DATASET EXTRACT START

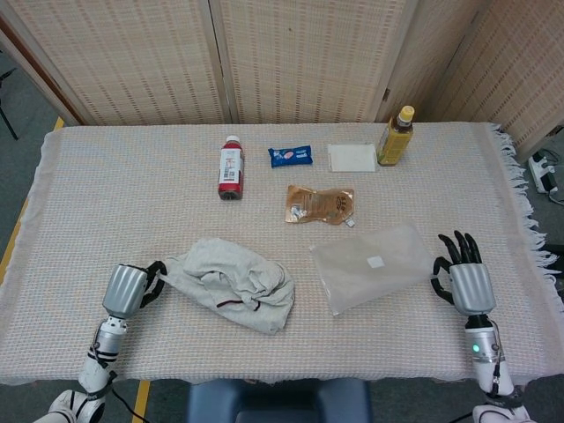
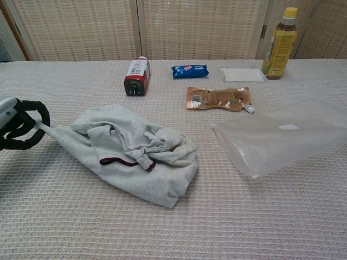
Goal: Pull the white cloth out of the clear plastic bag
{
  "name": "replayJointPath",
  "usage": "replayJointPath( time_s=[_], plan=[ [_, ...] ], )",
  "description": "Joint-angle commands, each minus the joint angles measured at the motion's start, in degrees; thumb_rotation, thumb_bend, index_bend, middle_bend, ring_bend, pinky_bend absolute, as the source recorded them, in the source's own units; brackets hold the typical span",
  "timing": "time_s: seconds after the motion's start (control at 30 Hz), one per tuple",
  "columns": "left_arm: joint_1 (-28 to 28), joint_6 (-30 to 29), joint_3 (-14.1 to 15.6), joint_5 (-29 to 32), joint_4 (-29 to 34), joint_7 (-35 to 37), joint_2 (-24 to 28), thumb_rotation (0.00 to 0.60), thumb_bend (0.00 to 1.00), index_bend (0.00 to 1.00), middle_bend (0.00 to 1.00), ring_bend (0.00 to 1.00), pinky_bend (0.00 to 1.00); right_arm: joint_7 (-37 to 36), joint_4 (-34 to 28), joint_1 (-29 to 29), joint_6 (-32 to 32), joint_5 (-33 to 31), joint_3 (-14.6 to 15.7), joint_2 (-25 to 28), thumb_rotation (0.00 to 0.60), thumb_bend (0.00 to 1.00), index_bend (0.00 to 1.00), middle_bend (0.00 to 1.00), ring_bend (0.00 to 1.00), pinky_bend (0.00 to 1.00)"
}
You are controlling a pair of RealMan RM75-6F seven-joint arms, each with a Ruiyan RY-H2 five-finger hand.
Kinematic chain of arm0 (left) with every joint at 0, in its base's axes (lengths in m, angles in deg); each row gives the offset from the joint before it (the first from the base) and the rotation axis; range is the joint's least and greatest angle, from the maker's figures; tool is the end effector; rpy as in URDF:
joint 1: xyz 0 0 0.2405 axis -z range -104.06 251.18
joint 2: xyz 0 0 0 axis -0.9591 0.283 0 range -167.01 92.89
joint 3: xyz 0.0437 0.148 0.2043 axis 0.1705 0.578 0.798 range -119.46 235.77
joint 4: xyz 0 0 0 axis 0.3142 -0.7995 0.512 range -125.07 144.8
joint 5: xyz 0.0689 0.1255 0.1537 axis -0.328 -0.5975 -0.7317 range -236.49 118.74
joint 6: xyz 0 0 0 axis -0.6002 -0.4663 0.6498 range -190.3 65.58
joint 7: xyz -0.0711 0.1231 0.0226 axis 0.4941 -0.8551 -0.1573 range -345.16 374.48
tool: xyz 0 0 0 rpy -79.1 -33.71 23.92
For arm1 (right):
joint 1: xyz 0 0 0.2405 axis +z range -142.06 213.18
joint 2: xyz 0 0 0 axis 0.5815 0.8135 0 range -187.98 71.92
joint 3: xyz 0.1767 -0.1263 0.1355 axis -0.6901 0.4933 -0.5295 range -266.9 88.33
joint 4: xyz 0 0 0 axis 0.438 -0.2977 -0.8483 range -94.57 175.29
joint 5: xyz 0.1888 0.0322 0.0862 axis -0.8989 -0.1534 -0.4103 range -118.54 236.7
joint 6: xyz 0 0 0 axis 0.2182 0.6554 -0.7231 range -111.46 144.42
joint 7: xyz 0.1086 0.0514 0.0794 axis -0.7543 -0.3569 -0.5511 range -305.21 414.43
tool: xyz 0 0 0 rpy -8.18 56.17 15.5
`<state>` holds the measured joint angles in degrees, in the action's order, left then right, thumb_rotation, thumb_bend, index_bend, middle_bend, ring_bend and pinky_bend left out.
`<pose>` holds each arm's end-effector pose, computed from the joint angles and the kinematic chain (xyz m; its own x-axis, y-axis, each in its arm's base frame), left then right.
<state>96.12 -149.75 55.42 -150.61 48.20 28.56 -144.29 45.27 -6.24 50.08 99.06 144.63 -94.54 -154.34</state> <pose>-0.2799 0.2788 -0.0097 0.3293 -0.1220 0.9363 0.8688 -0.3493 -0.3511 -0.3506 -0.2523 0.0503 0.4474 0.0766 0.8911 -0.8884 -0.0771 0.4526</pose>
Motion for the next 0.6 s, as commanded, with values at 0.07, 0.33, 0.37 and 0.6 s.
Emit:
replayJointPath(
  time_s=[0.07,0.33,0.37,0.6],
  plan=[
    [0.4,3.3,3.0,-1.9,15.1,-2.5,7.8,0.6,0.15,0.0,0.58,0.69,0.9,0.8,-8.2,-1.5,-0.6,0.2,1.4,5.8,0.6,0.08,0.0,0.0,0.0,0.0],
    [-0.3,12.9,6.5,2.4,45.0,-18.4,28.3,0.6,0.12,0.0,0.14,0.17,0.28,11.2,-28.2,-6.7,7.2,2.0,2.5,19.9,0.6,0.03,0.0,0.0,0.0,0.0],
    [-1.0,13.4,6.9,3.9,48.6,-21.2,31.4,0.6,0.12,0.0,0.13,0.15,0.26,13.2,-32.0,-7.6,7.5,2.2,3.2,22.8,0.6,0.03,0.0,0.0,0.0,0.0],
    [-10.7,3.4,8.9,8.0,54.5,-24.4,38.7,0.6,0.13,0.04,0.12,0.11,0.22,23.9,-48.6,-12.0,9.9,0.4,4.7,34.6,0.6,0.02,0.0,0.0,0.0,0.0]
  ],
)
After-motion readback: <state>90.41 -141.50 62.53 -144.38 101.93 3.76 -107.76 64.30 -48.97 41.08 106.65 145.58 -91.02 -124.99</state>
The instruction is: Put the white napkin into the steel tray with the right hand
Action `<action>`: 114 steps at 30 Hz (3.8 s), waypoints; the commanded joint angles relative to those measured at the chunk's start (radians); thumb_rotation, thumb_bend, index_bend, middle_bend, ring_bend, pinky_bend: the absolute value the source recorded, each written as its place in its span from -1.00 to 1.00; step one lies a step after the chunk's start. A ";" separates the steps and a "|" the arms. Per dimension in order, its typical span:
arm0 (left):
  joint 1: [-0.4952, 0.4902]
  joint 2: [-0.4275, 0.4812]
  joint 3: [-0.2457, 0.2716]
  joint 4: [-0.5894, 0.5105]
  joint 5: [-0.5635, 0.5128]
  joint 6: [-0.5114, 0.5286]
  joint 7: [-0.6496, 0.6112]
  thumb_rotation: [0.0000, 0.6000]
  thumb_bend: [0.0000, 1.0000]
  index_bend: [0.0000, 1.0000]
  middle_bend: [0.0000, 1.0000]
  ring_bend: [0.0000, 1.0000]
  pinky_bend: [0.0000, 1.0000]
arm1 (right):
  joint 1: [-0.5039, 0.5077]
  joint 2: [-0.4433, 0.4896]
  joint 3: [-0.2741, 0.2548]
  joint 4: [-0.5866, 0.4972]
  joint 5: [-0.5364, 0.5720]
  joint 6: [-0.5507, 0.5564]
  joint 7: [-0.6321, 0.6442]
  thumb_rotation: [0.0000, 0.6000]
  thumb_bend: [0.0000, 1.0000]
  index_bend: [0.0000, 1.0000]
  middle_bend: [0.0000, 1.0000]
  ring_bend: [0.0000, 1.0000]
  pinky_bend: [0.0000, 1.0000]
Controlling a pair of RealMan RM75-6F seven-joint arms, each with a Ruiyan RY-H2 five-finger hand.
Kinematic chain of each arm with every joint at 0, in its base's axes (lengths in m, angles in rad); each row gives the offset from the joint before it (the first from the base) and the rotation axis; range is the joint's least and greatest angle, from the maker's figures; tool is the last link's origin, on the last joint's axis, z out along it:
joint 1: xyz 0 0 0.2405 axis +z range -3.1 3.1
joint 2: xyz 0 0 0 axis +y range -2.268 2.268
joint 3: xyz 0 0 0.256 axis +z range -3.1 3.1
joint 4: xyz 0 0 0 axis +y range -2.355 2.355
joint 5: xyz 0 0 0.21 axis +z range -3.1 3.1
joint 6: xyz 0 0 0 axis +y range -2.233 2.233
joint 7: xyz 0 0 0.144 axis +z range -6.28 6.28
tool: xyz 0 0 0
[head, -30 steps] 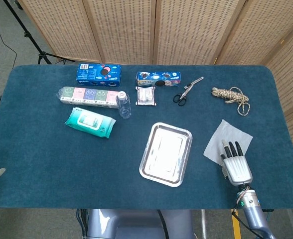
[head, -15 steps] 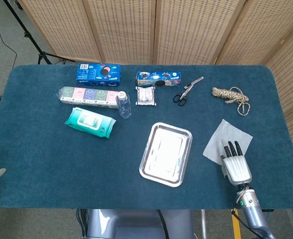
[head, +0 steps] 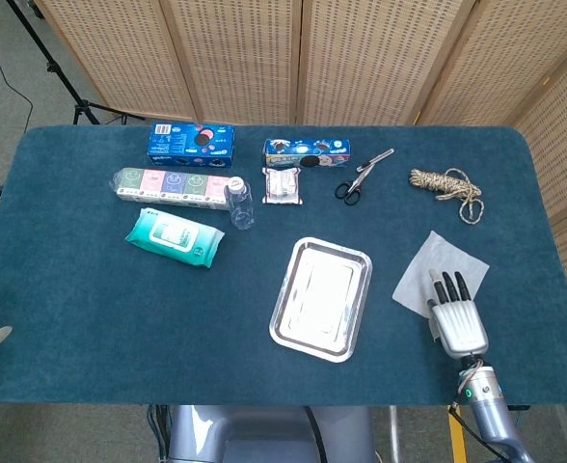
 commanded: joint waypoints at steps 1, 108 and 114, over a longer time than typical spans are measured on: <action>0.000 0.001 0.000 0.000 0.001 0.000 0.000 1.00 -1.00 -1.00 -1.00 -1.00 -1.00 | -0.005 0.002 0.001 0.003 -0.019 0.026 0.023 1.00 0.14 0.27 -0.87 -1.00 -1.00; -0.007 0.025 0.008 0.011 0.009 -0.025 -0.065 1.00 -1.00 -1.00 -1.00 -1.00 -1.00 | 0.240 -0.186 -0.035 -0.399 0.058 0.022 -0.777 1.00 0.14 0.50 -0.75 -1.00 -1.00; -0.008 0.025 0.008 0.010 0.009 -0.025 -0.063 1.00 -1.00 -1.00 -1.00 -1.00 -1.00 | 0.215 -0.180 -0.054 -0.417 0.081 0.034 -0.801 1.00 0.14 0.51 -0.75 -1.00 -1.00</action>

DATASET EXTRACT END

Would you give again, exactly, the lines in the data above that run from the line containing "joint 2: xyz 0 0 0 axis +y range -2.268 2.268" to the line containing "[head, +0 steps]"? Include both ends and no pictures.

joint 2: xyz 0 0 0 axis +y range -2.268 2.268
joint 3: xyz 0 0 0.256 axis +z range -3.1 3.1
joint 4: xyz 0 0 0 axis +y range -2.355 2.355
joint 5: xyz 0 0 0.21 axis +z range -3.1 3.1
joint 6: xyz 0 0 0 axis +y range -2.233 2.233
joint 7: xyz 0 0 0.144 axis +z range -6.28 6.28
tool: xyz 0 0 0
[head, -30 steps] 
[head, -15 steps] 
[head, +0 steps] 

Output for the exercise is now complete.